Galabin hesitated a moment, then, judging it safest to be straight-forward, he answered: “We happen to know the people who are staying there.”
“Ah, yes?” The man’s curiosity was insatiable; it seemed to increase with every fresh point it seized upon. “An old gentleman and a young lady. May one without offence ask who they are?”
He had suddenly checked the vehemence of his manner, and the last question was put almost carelessly.
“I do not suppose there is any harm in my mentioning their name,” Galabin replied. “It is Harlberg.”
“Harlberg? So! Harlberg. Herr and Fräulein Harlberg? The lady is his daughter?”
“Yes.” D’Alquen had repeated the name curiously. There was hardly offence in his intonation, but it brought a frown to Von Tressen’s face.
“They live here? No?”
“Herr Harlberg stays in the forest for sport.”

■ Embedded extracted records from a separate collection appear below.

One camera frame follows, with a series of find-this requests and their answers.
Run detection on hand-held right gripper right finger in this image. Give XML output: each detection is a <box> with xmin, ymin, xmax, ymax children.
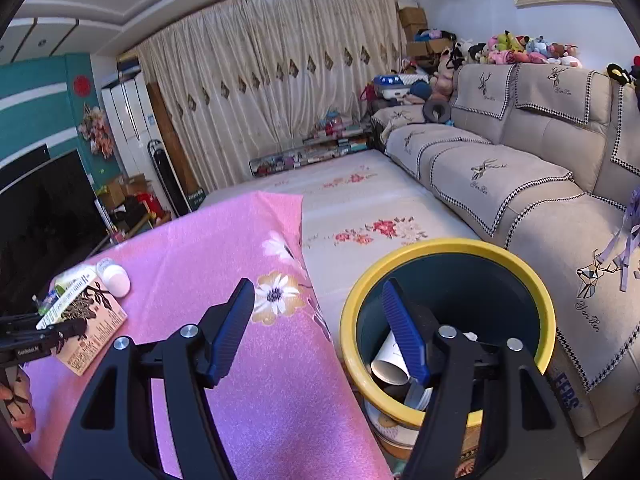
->
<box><xmin>381</xmin><ymin>278</ymin><xmax>584</xmax><ymax>480</ymax></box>

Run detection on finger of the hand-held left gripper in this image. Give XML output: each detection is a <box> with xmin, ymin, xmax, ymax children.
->
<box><xmin>38</xmin><ymin>318</ymin><xmax>89</xmax><ymax>345</ymax></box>

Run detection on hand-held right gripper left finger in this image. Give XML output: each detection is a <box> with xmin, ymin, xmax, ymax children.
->
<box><xmin>52</xmin><ymin>277</ymin><xmax>257</xmax><ymax>480</ymax></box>

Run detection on white paper cup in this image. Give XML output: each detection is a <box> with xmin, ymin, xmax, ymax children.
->
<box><xmin>370</xmin><ymin>332</ymin><xmax>436</xmax><ymax>412</ymax></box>

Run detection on floral print milk carton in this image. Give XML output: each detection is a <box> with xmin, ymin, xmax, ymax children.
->
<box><xmin>37</xmin><ymin>280</ymin><xmax>129</xmax><ymax>377</ymax></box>

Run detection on yellow-rimmed dark waste bin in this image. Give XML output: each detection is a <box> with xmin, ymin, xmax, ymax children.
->
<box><xmin>339</xmin><ymin>238</ymin><xmax>557</xmax><ymax>429</ymax></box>

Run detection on person's left hand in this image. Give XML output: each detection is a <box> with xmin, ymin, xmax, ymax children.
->
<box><xmin>0</xmin><ymin>366</ymin><xmax>37</xmax><ymax>444</ymax></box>

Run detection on clear plastic bottle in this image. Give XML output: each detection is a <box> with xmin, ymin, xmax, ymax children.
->
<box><xmin>31</xmin><ymin>290</ymin><xmax>57</xmax><ymax>314</ymax></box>

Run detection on green and white carton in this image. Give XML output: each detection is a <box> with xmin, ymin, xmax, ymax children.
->
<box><xmin>49</xmin><ymin>264</ymin><xmax>99</xmax><ymax>307</ymax></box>

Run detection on white plastic bottle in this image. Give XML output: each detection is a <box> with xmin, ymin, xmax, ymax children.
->
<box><xmin>95</xmin><ymin>258</ymin><xmax>132</xmax><ymax>298</ymax></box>

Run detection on pink floral tablecloth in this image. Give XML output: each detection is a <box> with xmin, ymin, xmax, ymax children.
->
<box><xmin>22</xmin><ymin>191</ymin><xmax>396</xmax><ymax>480</ymax></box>

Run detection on floral patterned container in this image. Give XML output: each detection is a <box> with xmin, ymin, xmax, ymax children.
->
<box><xmin>364</xmin><ymin>399</ymin><xmax>477</xmax><ymax>462</ymax></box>

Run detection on large curved television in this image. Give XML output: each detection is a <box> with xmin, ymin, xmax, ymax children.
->
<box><xmin>0</xmin><ymin>148</ymin><xmax>112</xmax><ymax>308</ymax></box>

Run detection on floral bed sheet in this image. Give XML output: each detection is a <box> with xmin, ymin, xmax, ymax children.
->
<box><xmin>199</xmin><ymin>149</ymin><xmax>482</xmax><ymax>378</ymax></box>

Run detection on open cardboard boxes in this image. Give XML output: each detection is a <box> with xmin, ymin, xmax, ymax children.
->
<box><xmin>101</xmin><ymin>173</ymin><xmax>154</xmax><ymax>212</ymax></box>

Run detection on black tower fan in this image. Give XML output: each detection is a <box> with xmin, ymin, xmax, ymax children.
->
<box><xmin>148</xmin><ymin>139</ymin><xmax>184</xmax><ymax>219</ymax></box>

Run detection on hanging flower decoration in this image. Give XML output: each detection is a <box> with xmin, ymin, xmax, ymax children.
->
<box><xmin>78</xmin><ymin>104</ymin><xmax>116</xmax><ymax>161</ymax></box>

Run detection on beige sofa with covers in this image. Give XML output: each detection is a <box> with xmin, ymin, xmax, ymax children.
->
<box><xmin>369</xmin><ymin>62</ymin><xmax>640</xmax><ymax>438</ymax></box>

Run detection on white standing air conditioner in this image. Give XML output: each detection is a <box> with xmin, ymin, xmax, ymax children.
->
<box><xmin>101</xmin><ymin>71</ymin><xmax>167</xmax><ymax>182</ymax></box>

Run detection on grey neck pillow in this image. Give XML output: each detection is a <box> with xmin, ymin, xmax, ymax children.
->
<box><xmin>422</xmin><ymin>99</ymin><xmax>454</xmax><ymax>124</ymax></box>

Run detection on lavender ribbon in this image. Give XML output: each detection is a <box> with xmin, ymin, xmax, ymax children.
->
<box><xmin>596</xmin><ymin>204</ymin><xmax>640</xmax><ymax>292</ymax></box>

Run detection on pile of plush toys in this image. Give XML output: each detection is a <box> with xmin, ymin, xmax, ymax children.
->
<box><xmin>369</xmin><ymin>55</ymin><xmax>462</xmax><ymax>112</ymax></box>

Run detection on beige patterned curtain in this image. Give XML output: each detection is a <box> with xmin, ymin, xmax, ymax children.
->
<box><xmin>134</xmin><ymin>0</ymin><xmax>417</xmax><ymax>197</ymax></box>

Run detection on stacked cardboard boxes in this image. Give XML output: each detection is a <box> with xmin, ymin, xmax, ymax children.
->
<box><xmin>397</xmin><ymin>5</ymin><xmax>432</xmax><ymax>57</ymax></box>

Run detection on row of plush toys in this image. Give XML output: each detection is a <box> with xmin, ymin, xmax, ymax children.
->
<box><xmin>449</xmin><ymin>29</ymin><xmax>584</xmax><ymax>69</ymax></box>

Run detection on wall-mounted black television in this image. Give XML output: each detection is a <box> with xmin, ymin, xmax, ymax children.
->
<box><xmin>0</xmin><ymin>143</ymin><xmax>51</xmax><ymax>192</ymax></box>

“For sport? Indeed?” The exclamation was almost offensive in its suggested incredulity. “He is a great friend of the Count Zarka—or the lady is, eh?”
“I really cannot tell you, mein Herr,” Von Tressen answered sharply, with rising irritation as the other’s inquisitiveness now touched him more nearly. “I made the acquaintance of Herr Harlberg and his daughter only a few days ago, and my curiosity is hardly as keen as yours.”
For an instant D’Alquen seemed as though he would be provoked to a hot retort; his eyes had an angry gleam, but he checked the impulse, and his expression changed to a smile as he made a deprecating wave of his hand.
“Pardon, Lieutenant. I did not intend that my curiosity should exceed the bounds of good taste. I cannot afford”—he gave a laugh—“to risk giving you offence. Only here in this wild part everything seems so strange that one feels bound to ask questions of the rare human beings one meets. Let me not abuse your hospitality by asking another.”
Von Tressen could but make a good-humoured reply, even though he felt the guest’s explanation was hardly convincing, and after a little desultory chat D’Alquen rose and took his leave, saying he had a long walk to his inn, but would hope to meet and shoot with them on the morrow or the day after.
“I cannot make him out,” Galabin said when they were alone, in answer to Von Tressen’s question. “He is another enigma added to our stock awaiting solution. But of one thing I am quite certain.”
“What is that?”
“It is that our new acquaintance had as little thought of sport when he came to the forest as had Herr Harlberg or even I myself.”